Dyelle Menezes

A entidade filantrópica recebeu recursos públicos, por meio do Fundo de Assistência Social do DF (FAS/DF), para atender crianças e adolescentes. A verba era repassada pela então Secretaria de Estado de Ação Social do DF (SEAS/DF).
De acordo com a equipe de auditoria do TCDF as notas fiscais apresentadas pela entidade possuíam diversas falhas. Entre os problemas estavam a emissão de notas fiscais sem autorização do GDF e sem conhecimento do responsável técnico pela escrita fiscal por parte da empresa, com dados cadastrais inexistentes ou iguais ao de outra empresa.
A notas fiscais também foram supostamente emitidas por mais de uma empresa que não coincidiam com os documentos fiscais originais. Além disso, empresas comunicaram à Secretaria de Fazenda que não emitiram as notas fiscais que foram utilizadas pela entidade para justificar os gastos realizados; outra afirmou que nunca cuidou da empresa em tela, ou seja, a própria empresa afirmou que as notas fiscais são falsas.

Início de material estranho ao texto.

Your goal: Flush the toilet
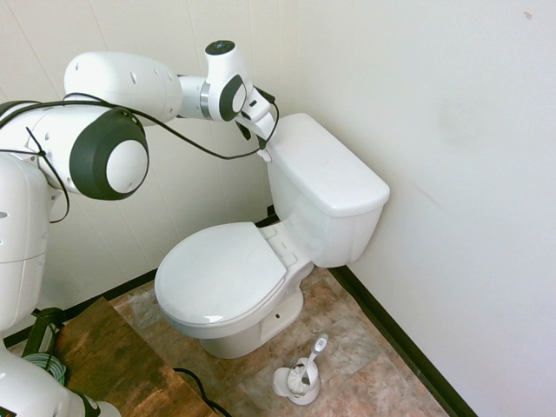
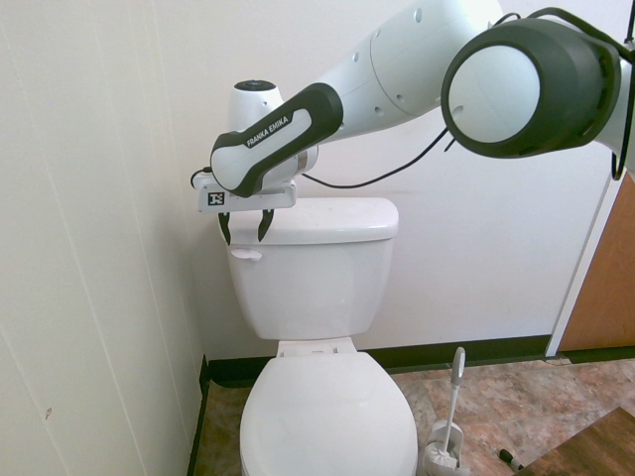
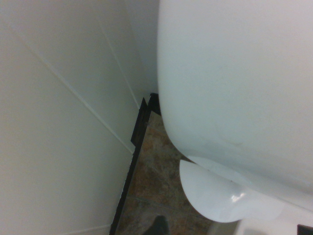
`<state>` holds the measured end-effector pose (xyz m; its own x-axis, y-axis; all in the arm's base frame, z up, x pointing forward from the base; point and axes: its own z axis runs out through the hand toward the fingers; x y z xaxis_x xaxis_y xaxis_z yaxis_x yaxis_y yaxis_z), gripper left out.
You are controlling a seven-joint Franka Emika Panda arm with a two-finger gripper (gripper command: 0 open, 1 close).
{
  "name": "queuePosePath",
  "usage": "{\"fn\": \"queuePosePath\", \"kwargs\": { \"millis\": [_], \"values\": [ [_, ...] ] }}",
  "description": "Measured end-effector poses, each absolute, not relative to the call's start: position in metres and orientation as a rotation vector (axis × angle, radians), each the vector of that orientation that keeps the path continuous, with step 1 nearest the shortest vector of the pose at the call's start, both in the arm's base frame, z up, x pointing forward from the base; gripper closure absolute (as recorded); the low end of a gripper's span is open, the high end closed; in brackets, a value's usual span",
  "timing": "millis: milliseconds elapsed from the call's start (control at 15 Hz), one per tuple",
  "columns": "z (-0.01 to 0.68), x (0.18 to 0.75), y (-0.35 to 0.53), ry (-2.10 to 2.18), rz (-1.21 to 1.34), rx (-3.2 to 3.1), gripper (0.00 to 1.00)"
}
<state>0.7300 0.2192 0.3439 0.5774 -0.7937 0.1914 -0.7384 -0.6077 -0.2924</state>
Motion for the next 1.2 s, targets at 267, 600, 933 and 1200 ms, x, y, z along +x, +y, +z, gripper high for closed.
{"fn": "queuePosePath", "kwargs": {
  "millis": [267, 600, 933, 1200],
  "values": [
    [0.338, 0.738, 0.215, 1.323, -0.471, -2.61, 1.0],
    [0.329, 0.745, 0.213, 1.35, -0.462, -2.593, 1.0],
    [0.312, 0.752, 0.215, 1.364, -0.444, -2.594, 1.0],
    [0.307, 0.755, 0.217, 1.369, -0.436, -2.594, 1.0]
  ]
}}
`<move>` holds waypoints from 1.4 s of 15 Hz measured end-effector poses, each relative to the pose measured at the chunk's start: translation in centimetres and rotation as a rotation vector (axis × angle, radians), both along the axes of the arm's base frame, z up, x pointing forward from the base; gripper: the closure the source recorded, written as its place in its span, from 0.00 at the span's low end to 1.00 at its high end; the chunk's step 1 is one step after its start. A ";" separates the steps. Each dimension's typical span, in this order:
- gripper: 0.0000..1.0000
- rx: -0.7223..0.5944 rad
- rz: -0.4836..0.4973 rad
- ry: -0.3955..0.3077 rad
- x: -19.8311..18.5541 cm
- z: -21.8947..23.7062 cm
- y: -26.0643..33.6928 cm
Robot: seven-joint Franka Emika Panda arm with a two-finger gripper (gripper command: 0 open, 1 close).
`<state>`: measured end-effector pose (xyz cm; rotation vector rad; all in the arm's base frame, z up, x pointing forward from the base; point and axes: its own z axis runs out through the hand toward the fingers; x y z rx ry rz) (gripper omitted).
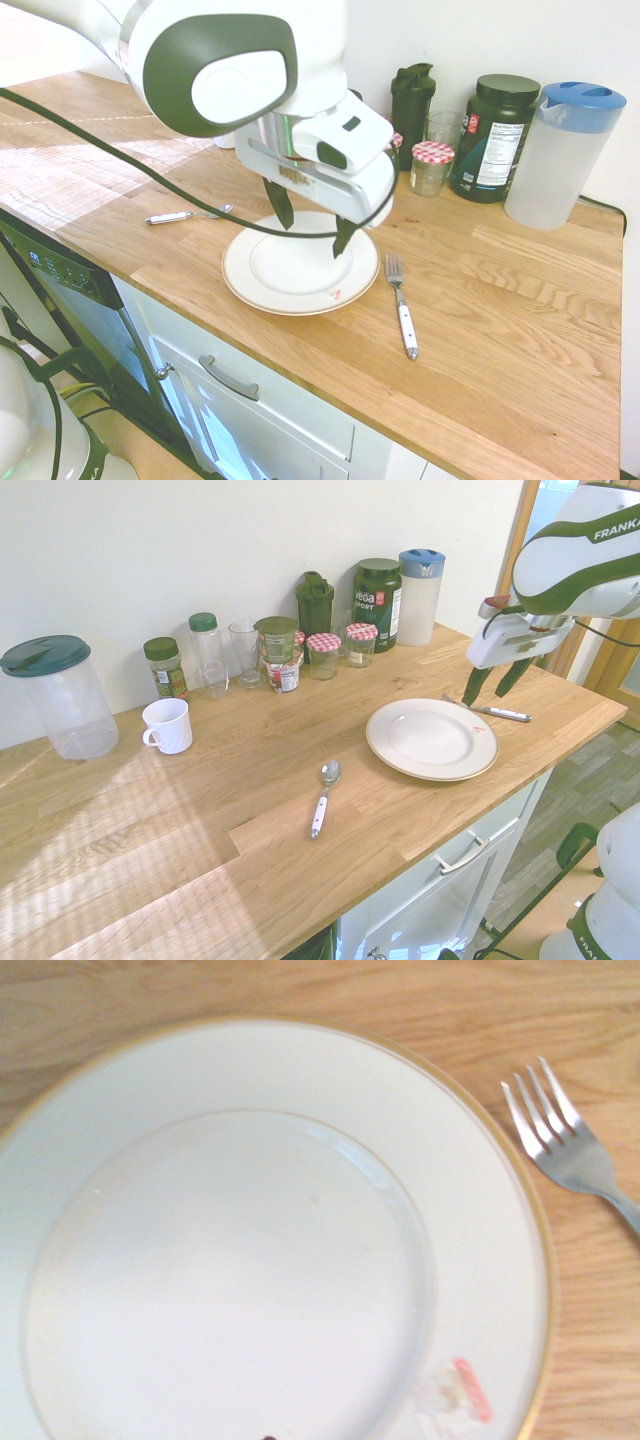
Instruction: Put the fork into the plate
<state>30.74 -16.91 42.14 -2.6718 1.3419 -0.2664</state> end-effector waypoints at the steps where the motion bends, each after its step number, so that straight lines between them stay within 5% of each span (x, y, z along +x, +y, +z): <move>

Ainda constam falhas como o fato das notas fiscais que não obedecerem à numeração sequencial, notas fiscais cujos sócios não foram localizados, com data retroativa, descrição de serviços genéricos e com a mesma grafia e notas fiscais nas quais o suposto objeto não faz parte do ramo de trabalho da empresa fornecedora, como, em um dos casos, em que trataria de material de papelaria, mas o ramo de atividade seria de fornecimento de tinta, cantoneira e vinho tinto.
Apesar das falhas apontadas pela equipe técnica, o TCDF defendeu a invocação de boa-fé da beneficiária e não considerou irregulares as contas. Para o relator, que teve o voto acompanhado pela maioria, não seria razoável exigir da beneficiária a verificação da validade dos documentos apresentados, tratando esses fatos como mera falha formal.
“Considerando os meios de checagem disponíveis à época e a ausência de conhecimento técnico e jurídico dos dirigentes, entendo que a aceitação das notas tidas posteriormente por inidôneas, não configuram tipicamente um erro de conduta praticado pelos dirigentes”, afirmou no voto o relator do processo, Manoel de Andrade.
De acordo com Andrade, o recebimento de boa-fé nas circunstâncias apresentadas, partira também do pressuposto da ausência de má-fé das empresas que apresentaram tais documentos que “retratavam a realidade dos serviços e mercadorias adquiridos”.
O conselheiro apontou ainda inexistirem evidências de que alguma das partes envolvidas tenha se favorecido pelas falhas incorridas. Outro ponto defendido por Andrade é que não há nos autos elementos que acarretem dúvidas acerca do cumprimento do objeto do convênio.
Para o secretário-geral do Contas Abertas, Gil Castello Branco, deveria vigorar a inversão do ônus da prova. “Os Tribunais de Contas não têm que provar que os recursos públicos foram mal aplicados ou desviados, mas o gestor e o beneficiário é quem devem comprovar que foram utilizados os recursos de maneira adequada e eficiente, principalmente, diante de tão graves indícios de irregularidades”, afirmou.
Outro caso
Outra decisão do Tribunal de Contas do DF também chama a atenção por contrapor a análise da equipe técnica. Os conselheiros do Tribunal isentaram da responsabilidade de ressarcir aos cofres públicos um servidor que utilizou certidão de tempo de serviço falsa. A autenticidade do documento foi recusada pelo INSS, que apontou não existir em seus arquivos menção a processo ou qualquer outra documentação relativa ao servidor.
Sem a certidão, não haveria como comprovar o tempo de serviço declarado, não sendo possível imaginar que o próprio servidor não soubesse onde trabalhou e quando. O interessado ingressou com pelo menos três ações judiciais e não obteve ganho em nenhuma delas.
Para Castello Branco, o que as decisões têm em comum é o estranho conceito de boa-fé adotado pelo TCDF e a chocante realidade que envolve os julgamentos dessas Cortes de Contas, que não são revistos por nenhum outro órgão ou instância, a não ser por eles mesmos.
Posição da Contas Abertas
O Contas Abertas espera que o MPC/DF provoque, ainda assim, a revisão desses julgados, perante o próprio TCDF ou na Justiça, para que não criem precedentes perigosos, em que documentos falsos sejam utilizados em processos que tramitam por uma Corte de Contas, sem qualquer consequência.